Unless  the BCL  permits otherwise, this Section 4.2 may be modified only by a
Bylaw amendment adopted by the shareholders.

                  Section 4.3 Unless demand is made before the voting begins by 
a shareholder entitled to vote at any election for directors, the election of
such directors need not be by ballot.

                                     Article 5

                                     PROXIES

                   Section 5.1 Every shareholder entitled to vote at a meeting
of shareholders, or to express consent or dissent to corporate action in writing
without a meeting, may authorize another person or persons to act for him by
proxy. Every proxy shall be executed in writing by the shareholder or his duly
authorized attorney-in-fact and filed with the Secretary of the Corporation. A
proxy, unless coupled with an interest, shall be revocable at will,
notwithstanding any other agreement or any provision in the proxy to the
contrary, but the revocation of a proxy shall not be effective until written
notice thereof has been given to the Secretary of the Corporation.

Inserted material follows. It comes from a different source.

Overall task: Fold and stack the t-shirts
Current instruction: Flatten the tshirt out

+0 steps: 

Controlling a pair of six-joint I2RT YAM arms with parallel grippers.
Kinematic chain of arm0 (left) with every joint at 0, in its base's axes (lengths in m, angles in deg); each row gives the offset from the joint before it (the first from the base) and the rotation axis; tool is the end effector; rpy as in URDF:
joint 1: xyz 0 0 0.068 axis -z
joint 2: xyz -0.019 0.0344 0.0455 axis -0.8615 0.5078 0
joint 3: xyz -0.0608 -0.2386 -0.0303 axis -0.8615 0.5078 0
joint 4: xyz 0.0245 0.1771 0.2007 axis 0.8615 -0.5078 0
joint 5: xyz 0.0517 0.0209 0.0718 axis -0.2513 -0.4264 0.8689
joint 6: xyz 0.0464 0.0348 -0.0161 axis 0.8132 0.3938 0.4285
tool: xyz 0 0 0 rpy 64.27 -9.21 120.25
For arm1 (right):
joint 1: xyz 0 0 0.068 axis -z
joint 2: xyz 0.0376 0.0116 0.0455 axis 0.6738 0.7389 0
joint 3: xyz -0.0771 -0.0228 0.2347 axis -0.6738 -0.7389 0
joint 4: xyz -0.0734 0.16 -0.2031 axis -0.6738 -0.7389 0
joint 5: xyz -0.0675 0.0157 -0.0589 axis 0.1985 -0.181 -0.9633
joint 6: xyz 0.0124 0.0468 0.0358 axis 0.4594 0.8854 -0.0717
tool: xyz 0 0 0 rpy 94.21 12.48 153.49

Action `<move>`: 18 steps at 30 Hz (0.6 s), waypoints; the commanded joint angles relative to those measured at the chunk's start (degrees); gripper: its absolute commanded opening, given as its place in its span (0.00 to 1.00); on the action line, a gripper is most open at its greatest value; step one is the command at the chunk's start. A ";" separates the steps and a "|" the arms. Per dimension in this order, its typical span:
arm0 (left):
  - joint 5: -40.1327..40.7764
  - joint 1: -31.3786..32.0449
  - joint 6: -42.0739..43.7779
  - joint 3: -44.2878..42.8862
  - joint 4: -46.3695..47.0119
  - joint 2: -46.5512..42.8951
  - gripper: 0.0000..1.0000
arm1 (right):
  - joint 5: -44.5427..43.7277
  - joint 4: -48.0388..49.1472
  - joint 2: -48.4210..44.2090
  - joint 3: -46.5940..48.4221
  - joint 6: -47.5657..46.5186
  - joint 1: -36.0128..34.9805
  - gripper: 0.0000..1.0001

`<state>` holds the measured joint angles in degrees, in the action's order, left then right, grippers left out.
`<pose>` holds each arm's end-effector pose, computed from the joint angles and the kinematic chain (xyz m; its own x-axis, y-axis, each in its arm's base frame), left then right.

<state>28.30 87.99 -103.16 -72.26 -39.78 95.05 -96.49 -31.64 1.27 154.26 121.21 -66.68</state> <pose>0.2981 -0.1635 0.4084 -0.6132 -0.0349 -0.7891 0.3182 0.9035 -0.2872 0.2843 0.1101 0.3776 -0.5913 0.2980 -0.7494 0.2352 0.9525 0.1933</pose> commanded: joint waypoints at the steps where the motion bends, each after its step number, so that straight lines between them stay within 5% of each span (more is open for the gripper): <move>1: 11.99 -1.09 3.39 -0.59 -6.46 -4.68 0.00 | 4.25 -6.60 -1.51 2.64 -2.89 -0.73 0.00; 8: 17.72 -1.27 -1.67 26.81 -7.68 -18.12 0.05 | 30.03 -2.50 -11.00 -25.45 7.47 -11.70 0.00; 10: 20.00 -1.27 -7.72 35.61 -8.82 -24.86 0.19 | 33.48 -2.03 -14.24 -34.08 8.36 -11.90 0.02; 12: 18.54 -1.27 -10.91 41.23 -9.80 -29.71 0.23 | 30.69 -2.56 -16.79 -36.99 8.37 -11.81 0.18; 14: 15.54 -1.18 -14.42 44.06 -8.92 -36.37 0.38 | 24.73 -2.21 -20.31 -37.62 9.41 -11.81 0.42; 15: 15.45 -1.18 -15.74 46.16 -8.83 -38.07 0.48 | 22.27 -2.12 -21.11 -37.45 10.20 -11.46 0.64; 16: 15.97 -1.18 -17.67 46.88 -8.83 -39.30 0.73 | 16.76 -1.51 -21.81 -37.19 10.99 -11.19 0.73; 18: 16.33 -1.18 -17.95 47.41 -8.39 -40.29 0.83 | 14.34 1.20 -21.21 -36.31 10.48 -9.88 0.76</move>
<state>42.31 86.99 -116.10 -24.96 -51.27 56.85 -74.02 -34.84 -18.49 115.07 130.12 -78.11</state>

An unrevoked
proxy shall not be valid after three years from the date of its execution unless
a longer time is expressly provided therein. A proxy shall not be revoked by the
death or incapacity of the maker, unless before the vote is counted or the
authority is exercised, written notice of such death or incapacity is given to
the Secretary of the Corporation.

                                    Article 6

                                   RECORD DATE

                   Section 6.1 The Board of Directors may fix a time prior to
the date of any meeting of shareholders as a record date for the determination
of the shareholders entitled to


                                       -7-
<PAGE>
 
notice of, or to vote at, the meeting, which time, except in the case of an
adjourned meeting, shall not be more than 90 days prior to the date of the
meeting of shareholders. Only shareholders of record on the date so fixed shall
be entitled to notice of, or to vote at, such meeting, notwithstanding any
transfer of shares on the books of the Corporation after any record date fixed
as aforesaid. The Board of Directors may similarly fix a record date for the
determination of shareholders of record for any other purpose, such as the
payment of a distribution or a conversion or exchange of shares.

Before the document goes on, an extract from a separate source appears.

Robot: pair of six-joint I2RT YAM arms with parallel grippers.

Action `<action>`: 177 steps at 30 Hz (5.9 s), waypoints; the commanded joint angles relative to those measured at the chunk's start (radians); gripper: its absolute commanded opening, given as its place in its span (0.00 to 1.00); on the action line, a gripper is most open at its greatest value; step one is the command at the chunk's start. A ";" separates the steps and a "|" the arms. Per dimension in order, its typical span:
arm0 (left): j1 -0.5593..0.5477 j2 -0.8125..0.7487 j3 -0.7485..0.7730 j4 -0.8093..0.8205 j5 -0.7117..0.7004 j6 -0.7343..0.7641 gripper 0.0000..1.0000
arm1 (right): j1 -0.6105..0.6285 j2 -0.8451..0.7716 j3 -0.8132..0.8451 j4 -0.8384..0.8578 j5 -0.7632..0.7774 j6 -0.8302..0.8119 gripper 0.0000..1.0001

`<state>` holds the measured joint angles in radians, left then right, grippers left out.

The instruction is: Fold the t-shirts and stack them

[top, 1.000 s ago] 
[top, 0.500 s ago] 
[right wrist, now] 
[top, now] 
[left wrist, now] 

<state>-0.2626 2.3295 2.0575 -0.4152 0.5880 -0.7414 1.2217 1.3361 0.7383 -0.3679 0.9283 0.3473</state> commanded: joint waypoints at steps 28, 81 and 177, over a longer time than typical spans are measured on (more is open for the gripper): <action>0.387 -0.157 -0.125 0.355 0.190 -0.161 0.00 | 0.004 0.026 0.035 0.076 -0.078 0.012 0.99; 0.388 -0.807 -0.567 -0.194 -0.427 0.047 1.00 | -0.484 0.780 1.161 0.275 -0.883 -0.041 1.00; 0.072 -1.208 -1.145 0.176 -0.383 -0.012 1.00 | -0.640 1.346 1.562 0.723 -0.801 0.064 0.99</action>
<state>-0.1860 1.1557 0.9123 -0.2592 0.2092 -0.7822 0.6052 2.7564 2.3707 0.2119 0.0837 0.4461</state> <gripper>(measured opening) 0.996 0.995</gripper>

                   Section 6.2 The Board of Directors may by resolution adopt a
procedure whereby a shareholder of the Corporation may certify in writing to the
Corporation that all or a portion of the shares registered in such shareholder's
name are held for the account of a specified person or persons. Such resolution
may set forth: (a) the classification of shareholder who may certify; (b) the
purpose or purposes for which the certification may be made; (c) the form of
certification and information to be contained therein; (d) if the certification
is with respect to a record date, the time after the record date within which
the certification must be received by the Corporation; and (e) such other
provisions with respect to the procedure as are deemed necessary or desirable.
Upon receipt by the Corporation of a certification complying with the procedure,
the persons specified in the certification shall be deemed, for the purposes set
forth in the certification, to be the holders of record of the number of shares
specified in place of the shareholder making the certification.



                                      -8-
<PAGE>
 
                                    Article 7

                                SHAREHOLDER LIST

                   Section 7.1 The officer or agent having charge of the share
transfer books of the Corporation shall make a complete alphabetical list of the
shareholders entitled to vote at any meeting, with their addresses and the
number of shares held by each. The list shall be produced and kept open at the
time and place of the meeting for inspection by any shareholder during the
entire meeting except that if the Corporation has 5,000 or more shareholders, in
lieu of the making of the list the Corporation may make the information
available at the meeting by other means.

                   Section 7.2 Failure to comply with the provisions of Section
7.1 of these Bylaws shall not affect the validity of any action taken at a
meeting prior to a demand at the meeting by any shareholder entitled to vote
thereat to examine the list.

                   Section 7.3 The original transfer books for shares of the
Corporation, or a duplicate thereof kept in the Commonwealth of Pennsylvania,
shall be prima facie evidence as to who are the shareholders entitled to examine
the list or transfer books for shares or to vote at any meeting.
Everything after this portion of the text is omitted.